A Praça da República, localizada na região central de São Paulo, registrou momentos de tensão na tarde desta segunda-feira (11), durante uma manifestação promovida por estudantes de universidades estaduais paulistas. O protesto acabou marcado por confusão, bate-boca e confronto com simpatizantes do ex-presidente Jair Bolsonaro, levando à intervenção da Polícia Militar para conter o avanço das discussões.

Os estudantes haviam se reunido no local para participar de um ato voltado a pautas políticas e questões ligadas à educação pública. Com cartazes, faixas e palavras de ordem, os manifestantes ocupavam parte da praça quando apoiadores do ex-presidente chegaram à região. A aproximação entre os grupos provocou troca de provocações e aumentou rapidamente o clima de hostilidade.

De acordo com testemunhas, a situação saiu do controle após discussões mais acaloradas e episódios de empurra-empurra. Policiais militares que acompanhavam a movimentação tentaram inicialmente separar os grupos e impedir confrontos físicos. No entanto, diante da escalada da tensão, agentes utilizaram bombas de gás lacrimogêneo para dispersar os envolvidos e recuperar o controle da área.

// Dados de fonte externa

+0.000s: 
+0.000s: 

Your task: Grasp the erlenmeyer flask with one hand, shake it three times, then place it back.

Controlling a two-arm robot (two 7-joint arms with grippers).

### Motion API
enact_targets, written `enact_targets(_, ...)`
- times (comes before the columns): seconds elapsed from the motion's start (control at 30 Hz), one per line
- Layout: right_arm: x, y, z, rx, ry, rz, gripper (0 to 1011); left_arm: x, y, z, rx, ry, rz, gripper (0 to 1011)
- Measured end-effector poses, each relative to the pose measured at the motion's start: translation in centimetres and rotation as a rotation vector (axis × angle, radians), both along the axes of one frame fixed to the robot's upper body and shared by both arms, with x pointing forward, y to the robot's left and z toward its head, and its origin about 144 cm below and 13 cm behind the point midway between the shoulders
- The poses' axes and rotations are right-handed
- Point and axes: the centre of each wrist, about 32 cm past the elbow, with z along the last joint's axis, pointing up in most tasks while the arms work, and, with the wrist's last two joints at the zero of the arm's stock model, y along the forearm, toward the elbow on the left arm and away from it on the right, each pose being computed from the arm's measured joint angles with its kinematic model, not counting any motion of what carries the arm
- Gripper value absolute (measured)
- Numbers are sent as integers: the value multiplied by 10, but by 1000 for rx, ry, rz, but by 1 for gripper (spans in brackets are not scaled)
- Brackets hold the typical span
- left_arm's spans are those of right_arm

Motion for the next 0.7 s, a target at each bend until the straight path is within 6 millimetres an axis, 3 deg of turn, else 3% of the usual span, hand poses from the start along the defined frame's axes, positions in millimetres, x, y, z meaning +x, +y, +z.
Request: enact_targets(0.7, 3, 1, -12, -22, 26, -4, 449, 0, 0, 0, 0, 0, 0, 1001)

A ação policial gerou correria entre manifestantes, pedestres e comerciantes que estavam próximos ao local. Muitas pessoas buscaram abrigo em ruas vizinhas enquanto a fumaça se espalhava pela praça. Algumas lojas chegaram a fechar as portas temporariamente por receio de depredações ou novos confrontos.

O tumulto também causou impactos no trânsito da região central da capital paulista. Ruas próximas tiveram bloqueios momentâneos, e motoristas enfrentaram lentidão enquanto equipes policiais organizavam o fluxo de veículos e isolavam parte da área afetada pela confusão.

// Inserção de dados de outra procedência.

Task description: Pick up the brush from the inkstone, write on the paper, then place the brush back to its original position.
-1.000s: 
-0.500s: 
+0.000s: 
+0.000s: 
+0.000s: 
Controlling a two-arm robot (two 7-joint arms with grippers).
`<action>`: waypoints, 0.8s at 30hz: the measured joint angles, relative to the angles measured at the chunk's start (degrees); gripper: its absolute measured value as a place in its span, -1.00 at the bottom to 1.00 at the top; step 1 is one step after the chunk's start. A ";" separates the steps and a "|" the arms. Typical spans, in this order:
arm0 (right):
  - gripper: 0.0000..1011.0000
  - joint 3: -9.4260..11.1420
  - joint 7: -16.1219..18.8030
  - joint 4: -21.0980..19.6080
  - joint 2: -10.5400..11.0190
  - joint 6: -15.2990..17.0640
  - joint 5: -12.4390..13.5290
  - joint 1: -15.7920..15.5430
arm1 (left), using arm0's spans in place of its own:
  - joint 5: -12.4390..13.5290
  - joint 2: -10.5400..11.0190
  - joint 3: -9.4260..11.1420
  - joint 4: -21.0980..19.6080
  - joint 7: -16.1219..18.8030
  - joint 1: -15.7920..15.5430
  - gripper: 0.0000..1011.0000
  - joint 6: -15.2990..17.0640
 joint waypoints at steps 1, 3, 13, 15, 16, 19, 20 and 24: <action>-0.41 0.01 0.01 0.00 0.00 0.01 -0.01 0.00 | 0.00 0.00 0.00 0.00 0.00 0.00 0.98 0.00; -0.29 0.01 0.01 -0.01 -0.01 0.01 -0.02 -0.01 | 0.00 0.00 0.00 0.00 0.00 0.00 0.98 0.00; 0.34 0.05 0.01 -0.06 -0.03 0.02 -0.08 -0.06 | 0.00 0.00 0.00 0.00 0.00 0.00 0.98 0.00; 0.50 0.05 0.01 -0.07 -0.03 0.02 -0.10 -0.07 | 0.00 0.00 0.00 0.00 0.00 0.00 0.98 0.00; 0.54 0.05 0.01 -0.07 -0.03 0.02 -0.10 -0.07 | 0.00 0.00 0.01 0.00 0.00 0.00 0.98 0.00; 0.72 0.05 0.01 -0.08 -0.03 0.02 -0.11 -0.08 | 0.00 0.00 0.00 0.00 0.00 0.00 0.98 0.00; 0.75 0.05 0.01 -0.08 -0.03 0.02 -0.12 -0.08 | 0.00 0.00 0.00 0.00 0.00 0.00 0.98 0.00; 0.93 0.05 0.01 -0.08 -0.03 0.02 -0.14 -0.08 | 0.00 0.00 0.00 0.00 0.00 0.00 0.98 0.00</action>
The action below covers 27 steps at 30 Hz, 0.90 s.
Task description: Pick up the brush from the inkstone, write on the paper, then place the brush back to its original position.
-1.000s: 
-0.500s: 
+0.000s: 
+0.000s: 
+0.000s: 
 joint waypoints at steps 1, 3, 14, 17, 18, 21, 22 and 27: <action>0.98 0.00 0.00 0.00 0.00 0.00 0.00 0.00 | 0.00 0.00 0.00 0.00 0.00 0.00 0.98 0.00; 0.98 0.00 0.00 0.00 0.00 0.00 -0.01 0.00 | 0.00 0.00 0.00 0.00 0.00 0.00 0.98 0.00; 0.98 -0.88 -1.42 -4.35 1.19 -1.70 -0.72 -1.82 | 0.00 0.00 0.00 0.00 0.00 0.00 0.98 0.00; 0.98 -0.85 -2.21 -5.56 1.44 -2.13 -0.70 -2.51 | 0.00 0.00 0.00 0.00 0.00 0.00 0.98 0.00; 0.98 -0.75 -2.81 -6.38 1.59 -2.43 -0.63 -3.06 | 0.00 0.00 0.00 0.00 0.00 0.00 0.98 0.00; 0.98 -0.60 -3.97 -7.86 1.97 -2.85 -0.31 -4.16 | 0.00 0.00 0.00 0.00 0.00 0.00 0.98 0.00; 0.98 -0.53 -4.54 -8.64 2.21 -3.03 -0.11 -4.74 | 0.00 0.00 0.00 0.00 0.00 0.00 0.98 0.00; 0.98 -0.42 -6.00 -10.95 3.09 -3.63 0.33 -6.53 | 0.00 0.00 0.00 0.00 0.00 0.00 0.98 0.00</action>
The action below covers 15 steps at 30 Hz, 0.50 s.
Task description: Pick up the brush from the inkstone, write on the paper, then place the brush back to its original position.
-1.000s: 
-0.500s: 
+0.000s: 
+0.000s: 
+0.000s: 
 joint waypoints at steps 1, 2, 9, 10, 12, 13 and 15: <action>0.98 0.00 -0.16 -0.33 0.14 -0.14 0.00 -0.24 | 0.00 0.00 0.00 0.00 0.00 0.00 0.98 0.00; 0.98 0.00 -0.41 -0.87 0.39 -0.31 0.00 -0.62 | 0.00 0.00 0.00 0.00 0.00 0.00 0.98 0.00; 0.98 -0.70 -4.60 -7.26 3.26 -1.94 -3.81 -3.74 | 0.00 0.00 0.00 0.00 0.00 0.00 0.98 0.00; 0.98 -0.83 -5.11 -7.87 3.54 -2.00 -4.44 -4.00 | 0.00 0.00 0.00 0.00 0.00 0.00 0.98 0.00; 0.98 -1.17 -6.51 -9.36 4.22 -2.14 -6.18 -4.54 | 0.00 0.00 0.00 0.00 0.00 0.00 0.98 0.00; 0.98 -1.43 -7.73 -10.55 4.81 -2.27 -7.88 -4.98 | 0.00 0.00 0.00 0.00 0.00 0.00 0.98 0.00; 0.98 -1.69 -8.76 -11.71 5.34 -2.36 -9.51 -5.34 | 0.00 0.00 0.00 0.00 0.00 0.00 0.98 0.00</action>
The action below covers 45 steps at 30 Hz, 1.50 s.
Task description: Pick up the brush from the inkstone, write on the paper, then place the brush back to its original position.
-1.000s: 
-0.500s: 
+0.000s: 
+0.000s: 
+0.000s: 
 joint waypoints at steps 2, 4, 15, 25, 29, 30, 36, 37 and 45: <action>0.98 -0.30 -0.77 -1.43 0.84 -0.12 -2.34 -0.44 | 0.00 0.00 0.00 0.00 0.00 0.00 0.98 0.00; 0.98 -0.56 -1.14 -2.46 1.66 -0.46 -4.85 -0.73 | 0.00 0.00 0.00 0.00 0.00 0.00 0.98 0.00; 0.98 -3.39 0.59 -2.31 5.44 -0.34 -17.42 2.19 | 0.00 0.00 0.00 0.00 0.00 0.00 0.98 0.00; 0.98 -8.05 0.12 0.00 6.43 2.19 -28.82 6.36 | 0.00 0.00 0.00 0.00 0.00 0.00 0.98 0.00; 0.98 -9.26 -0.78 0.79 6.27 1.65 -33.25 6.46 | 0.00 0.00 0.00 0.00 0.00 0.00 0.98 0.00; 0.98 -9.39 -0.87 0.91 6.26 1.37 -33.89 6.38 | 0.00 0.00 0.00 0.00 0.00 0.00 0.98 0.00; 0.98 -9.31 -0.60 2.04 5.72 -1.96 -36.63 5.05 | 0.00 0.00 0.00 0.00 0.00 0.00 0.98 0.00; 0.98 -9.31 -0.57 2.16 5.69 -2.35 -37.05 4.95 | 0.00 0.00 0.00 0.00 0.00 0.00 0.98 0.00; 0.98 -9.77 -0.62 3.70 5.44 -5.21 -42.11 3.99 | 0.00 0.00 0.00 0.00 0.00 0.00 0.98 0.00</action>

Representantes dos estudantes afirmaram que o objetivo do protesto era chamar atenção para reivindicações relacionadas às universidades estaduais, incluindo investimentos na educação e debates sobre a situação política do país. Segundo integrantes do movimento, a confusão começou após provocações vindas de grupos contrários à manifestação.

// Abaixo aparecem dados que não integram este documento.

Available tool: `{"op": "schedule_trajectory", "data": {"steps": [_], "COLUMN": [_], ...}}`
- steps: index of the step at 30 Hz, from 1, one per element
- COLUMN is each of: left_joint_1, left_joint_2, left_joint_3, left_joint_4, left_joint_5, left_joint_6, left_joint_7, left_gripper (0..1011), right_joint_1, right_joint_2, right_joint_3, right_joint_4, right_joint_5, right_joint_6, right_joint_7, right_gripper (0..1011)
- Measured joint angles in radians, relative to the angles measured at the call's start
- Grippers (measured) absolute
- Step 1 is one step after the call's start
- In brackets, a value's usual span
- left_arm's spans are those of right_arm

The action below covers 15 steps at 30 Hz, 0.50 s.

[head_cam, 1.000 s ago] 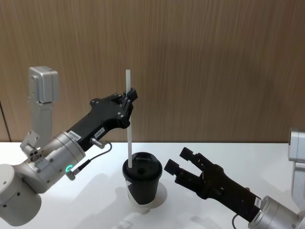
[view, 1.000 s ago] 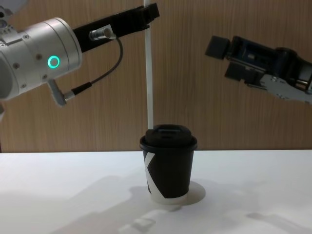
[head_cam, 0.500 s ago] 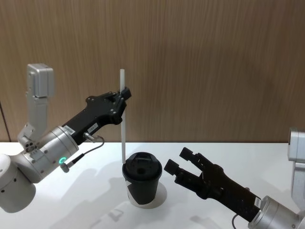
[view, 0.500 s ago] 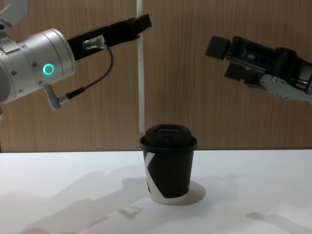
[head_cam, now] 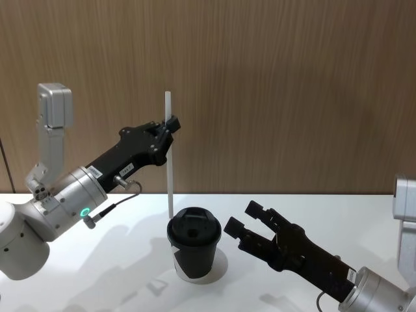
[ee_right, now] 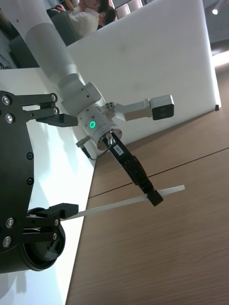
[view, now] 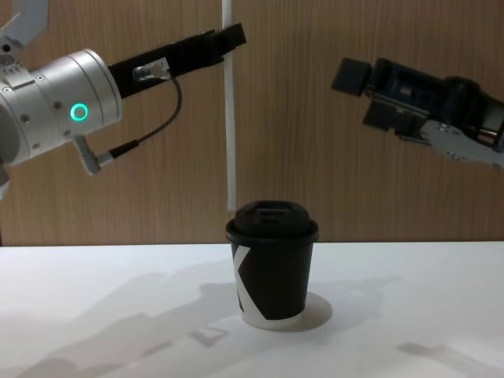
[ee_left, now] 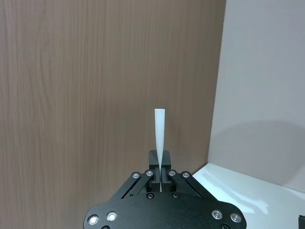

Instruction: Pick up the straw with one hand, pass it to the other hand, and insert it into the cup.

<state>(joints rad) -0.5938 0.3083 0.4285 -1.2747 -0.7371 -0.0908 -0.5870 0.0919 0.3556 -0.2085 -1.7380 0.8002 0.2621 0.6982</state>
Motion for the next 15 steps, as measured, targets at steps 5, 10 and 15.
{"op": "schedule_trajectory", "data": {"steps": [5, 10, 15], "left_joint_1": [-0.007, -0.011, -0.011], "left_joint_2": [-0.005, -0.008, -0.009], "left_joint_3": [0.000, 0.003, 0.006], "left_joint_4": [0.000, -0.016, -0.032], "left_joint_5": [0.000, 0.000, 0.000], "left_joint_6": [-0.002, -0.004, -0.004], "left_joint_7": [-0.012, -0.016, -0.016], "left_gripper": [18, 18, 19], "right_joint_1": [0.000, 0.000, 0.000], "right_joint_2": [0.000, 0.000, 0.000], "right_joint_3": [0.000, 0.000, 0.000], "right_joint_4": [0.000, 0.000, 0.000], "right_joint_5": [0.000, 0.000, 0.000], "right_joint_6": [0.000, 0.000, 0.000], "right_joint_7": [0.000, 0.000, 0.000], "right_gripper": [1001, 1001, 1001]}}
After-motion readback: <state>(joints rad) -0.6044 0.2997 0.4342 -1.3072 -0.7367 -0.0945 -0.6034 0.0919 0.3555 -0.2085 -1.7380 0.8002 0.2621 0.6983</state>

Já apoiadores do ex-presidente disseram que estavam na região exercendo o direito de manifestação e acusaram os estudantes de iniciar as hostilidades. A troca de acusações aumentou ainda mais o ambiente de polarização que marcou o episódio.

Com o agravamento da situação, a Polícia Militar reforçou o efetivo no entorno da Praça da República. Equipes especializadas foram deslocadas para o local com o objetivo de evitar novos confrontos e manter a separação entre os grupos rivais. Até o final da tarde, não havia confirmação oficial de feridos graves ou detenções relacionadas ao tumulto.

Moradores e trabalhadores da região relataram momentos de apreensão diante do cenário de conflito. Pessoas que passavam pela praça no momento da ação policial afirmaram ter ouvido explosões provocadas pelas bombas utilizadas pelos agentes e descreveram um ambiente de correria e desorganização.

Após a dispersão dos manifestantes, o centro da capital paulista permaneceu sob monitoramento policial. Viaturas continuaram posicionadas nas proximidades da Praça da República para evitar novos episódios de violência e garantir a retomada da circulação normal de pedestres e veículos na região.